Bruce and Glendinning (2003) found that religion influenced various attitudes and that persons from a Catholic background were more likely to live in disadvantaged areas and inhabit a different social class category compared with Protestants living in the urban SW Scotland. In relation to mixed marriages 10% would be concerned if a relative married outside their faith, or denomination. Age affected this; 50% of married Catholics, aged 25-34 had married non Catholics. In 2003 Glasgow City Council found that 75% of 1000 people asked said that sectarianism does exist, a result seemingly at odds with the overall tenor of Bruce et al claims about Scotland. Nor unlike Bruce et al did they think it was “becoming a thing of the past”. Some 5% even avoided parts of Glasgow because of their religion. In addition a poll for Radio Five Live (May, 2003) showed that some 13% of people living in Scotland claimed experience of sectarian abuse, with Catholics being more likely to be attacked than Protestants.
By examining the extent of intermarriage between Catholics and non-Catholics we will be able to obtain an indicator of the extent of the separateness of the Catholic community in different parts of Scotland.
This application specifies the use of 2001 census data only. If initial analyses are successful and meaningful there are further data in the SLS that could be used to inform these analyses. This includes 1991 Census data (to determine social mobility) marriages (and perhaps divorces when they become available) taking place between 1991 and 2001.
The purpose is to examine what the SLS can tell us around the theme of sectarianism. In particular we wish to explore patterns of inter-marriage between those with a Roman Catholic upbringing and those with other backgrounds, comparing the Strathclyde area with the rest of Scotland. We would like to explore rates of Catholics marrying non-Catholics and relate this to age, gender, social class and education.
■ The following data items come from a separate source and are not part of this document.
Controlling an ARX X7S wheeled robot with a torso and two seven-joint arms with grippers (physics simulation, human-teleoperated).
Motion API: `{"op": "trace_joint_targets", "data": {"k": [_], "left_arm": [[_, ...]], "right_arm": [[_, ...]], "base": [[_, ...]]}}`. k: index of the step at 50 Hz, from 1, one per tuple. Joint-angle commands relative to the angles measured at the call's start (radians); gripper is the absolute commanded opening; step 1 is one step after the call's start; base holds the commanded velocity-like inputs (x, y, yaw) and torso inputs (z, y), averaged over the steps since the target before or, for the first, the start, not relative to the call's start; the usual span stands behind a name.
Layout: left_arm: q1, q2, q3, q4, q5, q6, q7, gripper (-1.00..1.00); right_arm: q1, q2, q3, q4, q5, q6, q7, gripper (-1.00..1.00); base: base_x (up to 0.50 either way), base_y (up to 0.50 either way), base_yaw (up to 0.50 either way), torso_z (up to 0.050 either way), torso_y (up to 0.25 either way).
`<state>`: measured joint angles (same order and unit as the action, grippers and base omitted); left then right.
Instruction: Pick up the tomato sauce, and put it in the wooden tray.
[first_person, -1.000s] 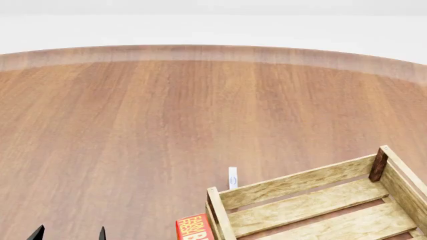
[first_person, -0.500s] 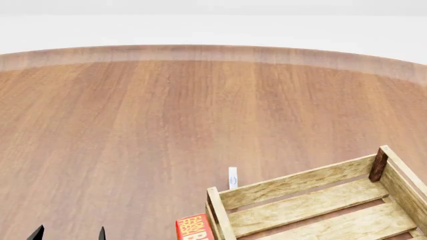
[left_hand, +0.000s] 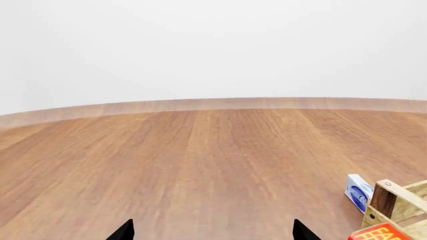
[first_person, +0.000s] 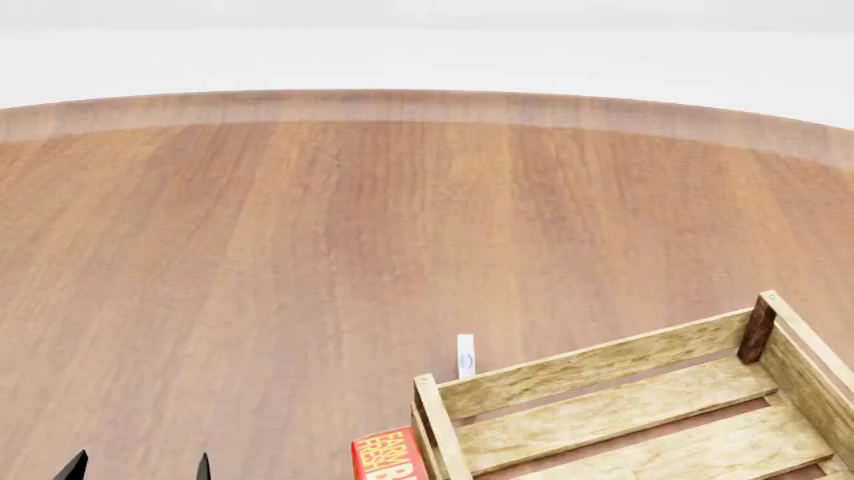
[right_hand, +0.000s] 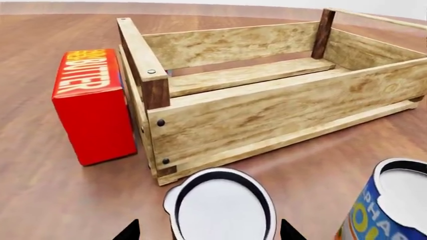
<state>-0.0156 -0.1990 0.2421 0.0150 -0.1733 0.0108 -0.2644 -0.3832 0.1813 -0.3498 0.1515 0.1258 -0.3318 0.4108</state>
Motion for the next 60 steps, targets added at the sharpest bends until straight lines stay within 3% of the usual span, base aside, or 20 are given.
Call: {"op": "trace_joint_targets", "data": {"k": [1, 36, 37, 52, 60], "left_arm": [[0.003, 0.002, -0.004, 0.002, -0.007, 0.010, 0.008, 1.00], [0.000, -0.011, 0.012, 0.001, -0.018, 0.015, -0.007, 1.00], [0.001, -0.011, 0.012, 0.003, -0.017, 0.015, -0.008, 1.00], [-0.002, -0.016, 0.018, -0.005, -0.024, 0.021, -0.011, 1.00], [-0.003, -0.018, 0.022, 0.000, -0.027, 0.015, -0.016, 1.00]], "right_arm": [[0.023, -0.006, 0.008, 0.031, 0.022, 0.008, -0.015, 1.00], [0.042, 0.001, -0.010, 0.059, 0.038, 0.000, -0.003, 1.00], [0.044, 0.000, -0.013, 0.062, 0.036, 0.002, -0.003, -1.00], [0.044, 0.005, -0.019, 0.050, 0.036, 0.013, 0.014, -1.00], [-0.074, 0.046, -0.028, -0.159, -0.039, -0.017, 0.074, -1.00]], "base": [[0.00, 0.00, 0.00, 0.000, 0.000], [0.00, 0.00, 0.00, 0.000, 0.000], [0.00, 0.00, 0.00, 0.000, 0.000], [0.00, 0.00, 0.00, 0.000, 0.000], [0.00, 0.00, 0.00, 0.000, 0.000]]}}
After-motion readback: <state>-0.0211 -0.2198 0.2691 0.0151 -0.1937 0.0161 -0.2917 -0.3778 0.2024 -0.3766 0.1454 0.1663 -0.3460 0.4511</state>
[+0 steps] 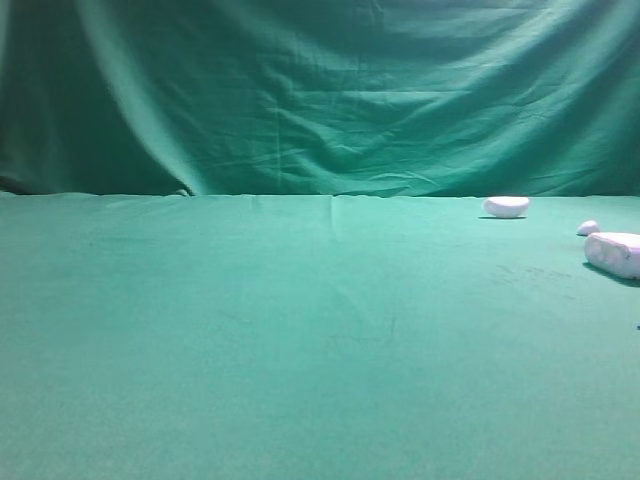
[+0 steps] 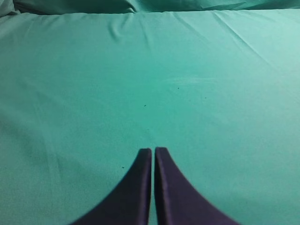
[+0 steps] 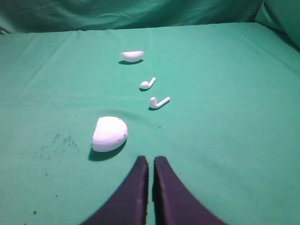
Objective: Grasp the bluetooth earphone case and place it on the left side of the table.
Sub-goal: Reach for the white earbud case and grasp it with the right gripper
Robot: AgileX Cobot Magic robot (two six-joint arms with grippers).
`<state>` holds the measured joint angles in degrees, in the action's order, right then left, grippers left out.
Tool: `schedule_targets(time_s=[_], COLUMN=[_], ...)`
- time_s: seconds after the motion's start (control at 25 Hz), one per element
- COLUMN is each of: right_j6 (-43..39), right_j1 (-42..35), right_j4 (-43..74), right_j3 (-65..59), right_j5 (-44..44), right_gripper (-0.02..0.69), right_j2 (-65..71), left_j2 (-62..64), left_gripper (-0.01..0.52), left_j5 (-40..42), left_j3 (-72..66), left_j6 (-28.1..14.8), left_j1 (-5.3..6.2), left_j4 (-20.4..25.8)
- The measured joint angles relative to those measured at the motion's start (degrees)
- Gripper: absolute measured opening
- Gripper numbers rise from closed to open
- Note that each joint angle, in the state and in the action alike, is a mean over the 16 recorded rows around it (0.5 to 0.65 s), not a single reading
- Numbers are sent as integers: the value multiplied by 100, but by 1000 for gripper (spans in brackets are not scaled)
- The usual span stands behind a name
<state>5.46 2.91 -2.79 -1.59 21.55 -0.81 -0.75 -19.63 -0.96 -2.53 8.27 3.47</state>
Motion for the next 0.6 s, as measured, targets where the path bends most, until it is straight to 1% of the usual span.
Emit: schedule_targets(time_s=[0.12,0.24,0.52,0.6], right_j6=[-2,-7,-75,-111], right_j1=[0,0,0,0], right_j4=[52,84,65,17], right_j3=[0,0,38,144], right_j5=[-109,-412,-1880,-2154], right_gripper=[0,0,0,0], right_j2=[0,0,0,5], left_j2=[0,0,0,0], left_gripper=[0,0,0,0], left_j5=[0,0,0,0], left_j3=[0,0,0,0], left_j6=[0,0,0,0], left_j1=[0,0,0,0], left_j4=[0,0,0,0])
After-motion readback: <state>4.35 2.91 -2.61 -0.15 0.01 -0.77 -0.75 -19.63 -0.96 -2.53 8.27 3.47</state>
The data will be the 2001 census data.
There is a substantial literature (see refs) on this, but it has not covered the whole of Scotland.
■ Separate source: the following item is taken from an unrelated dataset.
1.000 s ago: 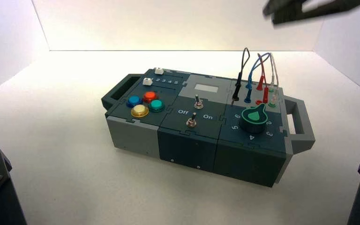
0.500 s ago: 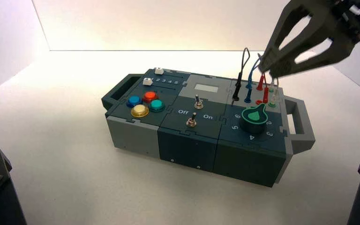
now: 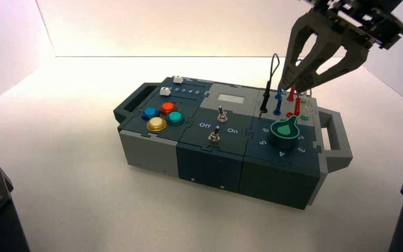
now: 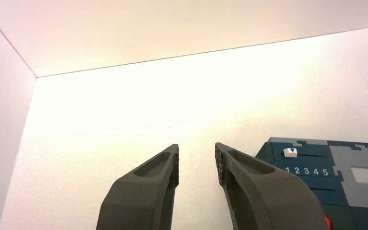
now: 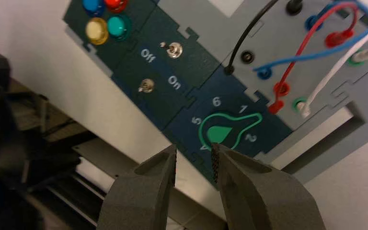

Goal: Pull the blue wire.

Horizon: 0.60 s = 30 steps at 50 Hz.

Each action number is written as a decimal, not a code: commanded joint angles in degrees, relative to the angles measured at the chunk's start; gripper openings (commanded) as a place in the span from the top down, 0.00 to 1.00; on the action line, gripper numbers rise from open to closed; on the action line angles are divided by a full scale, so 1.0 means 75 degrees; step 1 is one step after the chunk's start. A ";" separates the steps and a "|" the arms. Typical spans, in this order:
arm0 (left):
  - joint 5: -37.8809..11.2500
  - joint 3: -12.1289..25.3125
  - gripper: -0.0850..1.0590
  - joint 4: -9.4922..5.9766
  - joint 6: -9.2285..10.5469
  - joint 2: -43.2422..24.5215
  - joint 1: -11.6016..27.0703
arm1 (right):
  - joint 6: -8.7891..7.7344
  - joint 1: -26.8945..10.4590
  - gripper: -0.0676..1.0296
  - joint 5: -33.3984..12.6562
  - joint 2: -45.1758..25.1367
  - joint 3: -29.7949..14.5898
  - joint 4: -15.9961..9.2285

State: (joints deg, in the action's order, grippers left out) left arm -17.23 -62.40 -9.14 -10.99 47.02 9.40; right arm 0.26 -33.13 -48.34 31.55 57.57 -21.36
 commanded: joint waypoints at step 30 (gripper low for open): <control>0.0047 0.0211 0.55 -0.0012 0.0000 0.0188 0.0012 | -0.0012 -0.0023 0.57 0.0598 -0.1500 -0.0750 0.1043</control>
State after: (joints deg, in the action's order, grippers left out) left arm -17.31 -62.31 -9.14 -10.99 48.25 9.40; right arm 0.35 -33.13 -44.30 20.48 53.88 -14.24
In summary the basic aim is to determine if there is any evidence of what could be construed as a sectarian divide in Scotland and if it differs by region, particularly in relation to the Glasgow area.
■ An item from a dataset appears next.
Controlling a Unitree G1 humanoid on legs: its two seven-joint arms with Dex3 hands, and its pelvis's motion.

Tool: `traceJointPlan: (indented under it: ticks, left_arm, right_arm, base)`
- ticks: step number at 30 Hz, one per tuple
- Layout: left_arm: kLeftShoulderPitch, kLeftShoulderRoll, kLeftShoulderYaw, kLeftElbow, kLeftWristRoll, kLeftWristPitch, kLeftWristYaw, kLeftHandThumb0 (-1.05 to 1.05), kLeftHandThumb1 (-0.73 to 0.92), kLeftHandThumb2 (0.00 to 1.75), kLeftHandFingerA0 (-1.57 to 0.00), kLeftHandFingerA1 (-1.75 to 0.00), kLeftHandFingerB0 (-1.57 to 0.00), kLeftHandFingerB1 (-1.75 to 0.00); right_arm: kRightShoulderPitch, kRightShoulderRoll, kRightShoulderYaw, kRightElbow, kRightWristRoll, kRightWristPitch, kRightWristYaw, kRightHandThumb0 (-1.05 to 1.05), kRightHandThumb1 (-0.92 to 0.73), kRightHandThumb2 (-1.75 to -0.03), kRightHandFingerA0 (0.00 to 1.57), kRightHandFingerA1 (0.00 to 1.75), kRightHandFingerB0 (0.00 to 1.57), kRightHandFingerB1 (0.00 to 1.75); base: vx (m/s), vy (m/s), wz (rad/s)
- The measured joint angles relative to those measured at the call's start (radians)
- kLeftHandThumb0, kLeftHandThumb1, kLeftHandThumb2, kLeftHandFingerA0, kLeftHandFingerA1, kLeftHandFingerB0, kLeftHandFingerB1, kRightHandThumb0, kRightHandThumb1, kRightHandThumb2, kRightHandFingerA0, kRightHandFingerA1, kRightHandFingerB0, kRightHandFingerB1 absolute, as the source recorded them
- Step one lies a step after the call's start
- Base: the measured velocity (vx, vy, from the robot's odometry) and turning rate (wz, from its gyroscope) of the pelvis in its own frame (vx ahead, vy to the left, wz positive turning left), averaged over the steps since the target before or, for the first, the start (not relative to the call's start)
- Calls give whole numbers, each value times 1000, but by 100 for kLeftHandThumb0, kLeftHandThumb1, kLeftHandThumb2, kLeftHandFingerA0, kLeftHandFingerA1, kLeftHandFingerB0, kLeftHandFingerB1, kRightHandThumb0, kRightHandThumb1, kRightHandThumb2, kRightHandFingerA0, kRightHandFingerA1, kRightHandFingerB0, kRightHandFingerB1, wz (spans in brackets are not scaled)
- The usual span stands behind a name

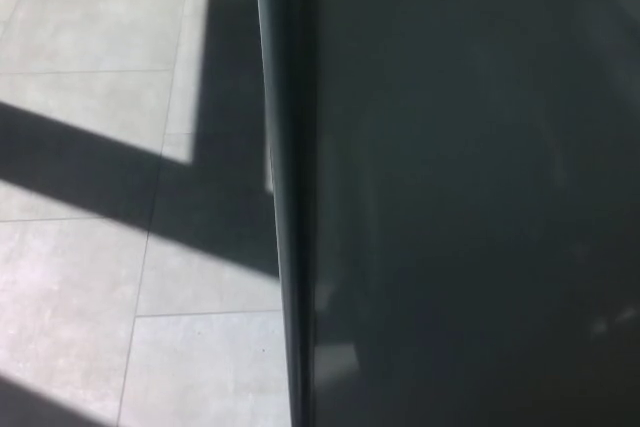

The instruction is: A white board is being place on the right hand side and parallel to the robot and the robot uses its left hand to grab on the leftside of the whiteboard and drag the whiteboard from the right hand side to the left hand side

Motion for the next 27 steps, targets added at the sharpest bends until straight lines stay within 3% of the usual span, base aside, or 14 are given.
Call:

Bradley, J (ed.), (2004) Celtic Minded: Essays on Religion, Politics, Society, Identity and Football, Argyll Press.
Bond, R with Rosie, M., (2002) National Identities in Post Devolution Scotland, in Scottish Affairs no 40, 34- 53.
Bruce, S, Glendinning, A., Paterson, I & Rosie, M (2004) Sectarianism in Scotland, Edinburgh.
Bruce, S with Glendinning, A., (2003) 'Religious Beliefs and Differences' in Bromley, C., Curtis, J., Hinds, K., Park, A., (eds.), Devolution: Scottish Answers to Scottish Questions?, Edinburgh, 86- 115.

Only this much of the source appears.